** EXERCISE DETAILS **
The expected answer is every line of the material that contains the word "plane".

** EXERCISE MATERIAL **
╔══
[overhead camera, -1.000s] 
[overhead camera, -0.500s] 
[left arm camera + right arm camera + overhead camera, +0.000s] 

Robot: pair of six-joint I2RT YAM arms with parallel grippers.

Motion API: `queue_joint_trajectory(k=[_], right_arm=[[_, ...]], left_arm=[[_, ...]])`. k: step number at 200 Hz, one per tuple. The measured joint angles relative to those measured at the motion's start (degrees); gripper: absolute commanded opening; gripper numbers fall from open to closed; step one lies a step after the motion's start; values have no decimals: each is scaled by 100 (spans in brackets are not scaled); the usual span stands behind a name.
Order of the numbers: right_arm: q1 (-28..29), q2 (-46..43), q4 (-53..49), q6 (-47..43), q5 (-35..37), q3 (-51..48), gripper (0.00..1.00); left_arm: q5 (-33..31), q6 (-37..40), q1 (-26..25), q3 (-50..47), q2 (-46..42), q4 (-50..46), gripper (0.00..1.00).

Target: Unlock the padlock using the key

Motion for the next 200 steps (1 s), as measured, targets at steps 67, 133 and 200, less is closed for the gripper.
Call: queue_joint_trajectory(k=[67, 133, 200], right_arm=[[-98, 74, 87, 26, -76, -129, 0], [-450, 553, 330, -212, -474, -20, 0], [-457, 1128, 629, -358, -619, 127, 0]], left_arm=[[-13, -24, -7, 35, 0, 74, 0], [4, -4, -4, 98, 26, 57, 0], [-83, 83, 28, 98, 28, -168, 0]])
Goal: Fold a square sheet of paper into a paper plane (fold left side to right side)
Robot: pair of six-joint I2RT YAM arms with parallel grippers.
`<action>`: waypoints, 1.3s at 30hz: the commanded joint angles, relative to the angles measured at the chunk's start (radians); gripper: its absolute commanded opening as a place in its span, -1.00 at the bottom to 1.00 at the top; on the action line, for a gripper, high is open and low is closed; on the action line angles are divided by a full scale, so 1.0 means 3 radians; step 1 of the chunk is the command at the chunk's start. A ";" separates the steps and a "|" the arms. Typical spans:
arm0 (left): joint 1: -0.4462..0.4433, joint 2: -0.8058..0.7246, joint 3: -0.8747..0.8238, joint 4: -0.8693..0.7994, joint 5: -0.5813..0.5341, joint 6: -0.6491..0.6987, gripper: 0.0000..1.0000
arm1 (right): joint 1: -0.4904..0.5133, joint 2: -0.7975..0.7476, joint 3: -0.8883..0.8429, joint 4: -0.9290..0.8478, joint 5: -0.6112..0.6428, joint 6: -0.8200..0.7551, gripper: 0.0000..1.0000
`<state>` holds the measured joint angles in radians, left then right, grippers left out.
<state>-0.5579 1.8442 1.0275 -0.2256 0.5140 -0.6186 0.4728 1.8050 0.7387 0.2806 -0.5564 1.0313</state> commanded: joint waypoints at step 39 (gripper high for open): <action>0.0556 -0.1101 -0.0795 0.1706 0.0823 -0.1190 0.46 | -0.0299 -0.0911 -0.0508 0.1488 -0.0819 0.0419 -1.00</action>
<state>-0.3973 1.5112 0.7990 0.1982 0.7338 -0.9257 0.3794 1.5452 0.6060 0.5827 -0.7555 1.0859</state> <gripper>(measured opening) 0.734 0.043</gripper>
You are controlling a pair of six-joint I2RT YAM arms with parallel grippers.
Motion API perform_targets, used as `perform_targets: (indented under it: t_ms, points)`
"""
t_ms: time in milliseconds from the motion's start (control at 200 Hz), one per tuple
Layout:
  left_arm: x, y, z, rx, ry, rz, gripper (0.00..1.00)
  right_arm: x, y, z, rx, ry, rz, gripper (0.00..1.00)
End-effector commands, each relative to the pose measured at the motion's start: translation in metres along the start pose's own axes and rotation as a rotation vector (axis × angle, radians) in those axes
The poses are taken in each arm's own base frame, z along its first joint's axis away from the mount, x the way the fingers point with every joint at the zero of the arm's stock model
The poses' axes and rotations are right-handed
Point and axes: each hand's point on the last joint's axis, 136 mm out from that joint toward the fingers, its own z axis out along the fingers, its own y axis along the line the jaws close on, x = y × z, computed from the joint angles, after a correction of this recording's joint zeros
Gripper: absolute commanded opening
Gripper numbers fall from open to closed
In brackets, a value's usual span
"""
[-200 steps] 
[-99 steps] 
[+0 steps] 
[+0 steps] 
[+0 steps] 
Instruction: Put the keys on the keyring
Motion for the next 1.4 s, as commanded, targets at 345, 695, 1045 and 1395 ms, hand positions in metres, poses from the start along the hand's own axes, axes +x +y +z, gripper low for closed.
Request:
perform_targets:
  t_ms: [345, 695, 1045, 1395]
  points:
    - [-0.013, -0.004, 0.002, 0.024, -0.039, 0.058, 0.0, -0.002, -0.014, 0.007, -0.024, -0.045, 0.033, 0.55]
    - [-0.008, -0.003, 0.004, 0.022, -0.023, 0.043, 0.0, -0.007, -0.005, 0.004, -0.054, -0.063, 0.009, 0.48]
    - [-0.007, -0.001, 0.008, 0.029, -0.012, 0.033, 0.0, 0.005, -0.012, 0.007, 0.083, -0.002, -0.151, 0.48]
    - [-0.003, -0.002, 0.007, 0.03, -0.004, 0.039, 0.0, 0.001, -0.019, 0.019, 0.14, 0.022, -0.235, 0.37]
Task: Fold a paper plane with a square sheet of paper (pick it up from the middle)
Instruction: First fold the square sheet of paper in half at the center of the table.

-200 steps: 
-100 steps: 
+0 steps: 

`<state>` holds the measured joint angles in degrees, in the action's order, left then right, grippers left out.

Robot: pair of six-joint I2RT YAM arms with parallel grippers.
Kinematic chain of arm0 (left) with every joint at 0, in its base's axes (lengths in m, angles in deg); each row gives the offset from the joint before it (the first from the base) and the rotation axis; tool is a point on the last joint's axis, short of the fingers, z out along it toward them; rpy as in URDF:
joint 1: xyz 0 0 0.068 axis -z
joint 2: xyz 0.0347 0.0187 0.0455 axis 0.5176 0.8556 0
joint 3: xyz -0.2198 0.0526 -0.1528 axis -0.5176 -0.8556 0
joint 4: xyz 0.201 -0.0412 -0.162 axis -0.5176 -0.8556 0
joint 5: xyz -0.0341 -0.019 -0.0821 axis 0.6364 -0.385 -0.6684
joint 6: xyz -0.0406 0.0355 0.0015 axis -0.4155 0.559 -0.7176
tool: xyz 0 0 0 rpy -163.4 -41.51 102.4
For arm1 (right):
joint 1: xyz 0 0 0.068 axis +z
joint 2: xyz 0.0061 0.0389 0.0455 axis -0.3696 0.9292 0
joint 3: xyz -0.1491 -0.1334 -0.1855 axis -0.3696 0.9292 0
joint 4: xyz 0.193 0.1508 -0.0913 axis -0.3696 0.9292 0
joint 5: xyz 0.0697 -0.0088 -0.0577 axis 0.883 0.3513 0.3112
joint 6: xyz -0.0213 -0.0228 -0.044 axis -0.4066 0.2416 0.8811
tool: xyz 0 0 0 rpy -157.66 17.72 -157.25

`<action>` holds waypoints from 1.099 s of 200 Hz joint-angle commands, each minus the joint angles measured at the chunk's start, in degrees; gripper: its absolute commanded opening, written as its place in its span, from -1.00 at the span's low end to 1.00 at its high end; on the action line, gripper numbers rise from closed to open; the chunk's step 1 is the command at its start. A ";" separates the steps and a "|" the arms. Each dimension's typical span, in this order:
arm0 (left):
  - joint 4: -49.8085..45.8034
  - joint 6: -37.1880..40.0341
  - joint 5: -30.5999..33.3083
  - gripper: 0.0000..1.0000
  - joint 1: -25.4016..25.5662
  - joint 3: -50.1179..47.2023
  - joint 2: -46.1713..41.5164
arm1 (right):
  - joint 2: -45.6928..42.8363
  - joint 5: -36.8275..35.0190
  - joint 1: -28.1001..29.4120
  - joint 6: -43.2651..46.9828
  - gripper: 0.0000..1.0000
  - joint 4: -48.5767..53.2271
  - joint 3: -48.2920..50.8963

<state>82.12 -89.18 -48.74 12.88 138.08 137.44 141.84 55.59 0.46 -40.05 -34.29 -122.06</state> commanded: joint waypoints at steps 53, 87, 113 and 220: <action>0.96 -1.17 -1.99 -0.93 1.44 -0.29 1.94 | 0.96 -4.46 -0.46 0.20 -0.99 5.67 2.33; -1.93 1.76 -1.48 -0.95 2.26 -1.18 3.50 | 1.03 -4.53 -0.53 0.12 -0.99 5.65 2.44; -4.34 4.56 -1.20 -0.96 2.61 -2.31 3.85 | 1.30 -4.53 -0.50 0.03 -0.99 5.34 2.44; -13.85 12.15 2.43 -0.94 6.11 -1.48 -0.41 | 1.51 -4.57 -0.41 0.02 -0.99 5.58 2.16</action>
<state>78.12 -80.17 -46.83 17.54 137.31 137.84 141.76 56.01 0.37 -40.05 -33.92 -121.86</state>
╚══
** YOUR RESPONSE **
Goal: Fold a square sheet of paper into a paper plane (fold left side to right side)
Task: Fold a paper plane with a square sheet of paper (pick it up from the middle)

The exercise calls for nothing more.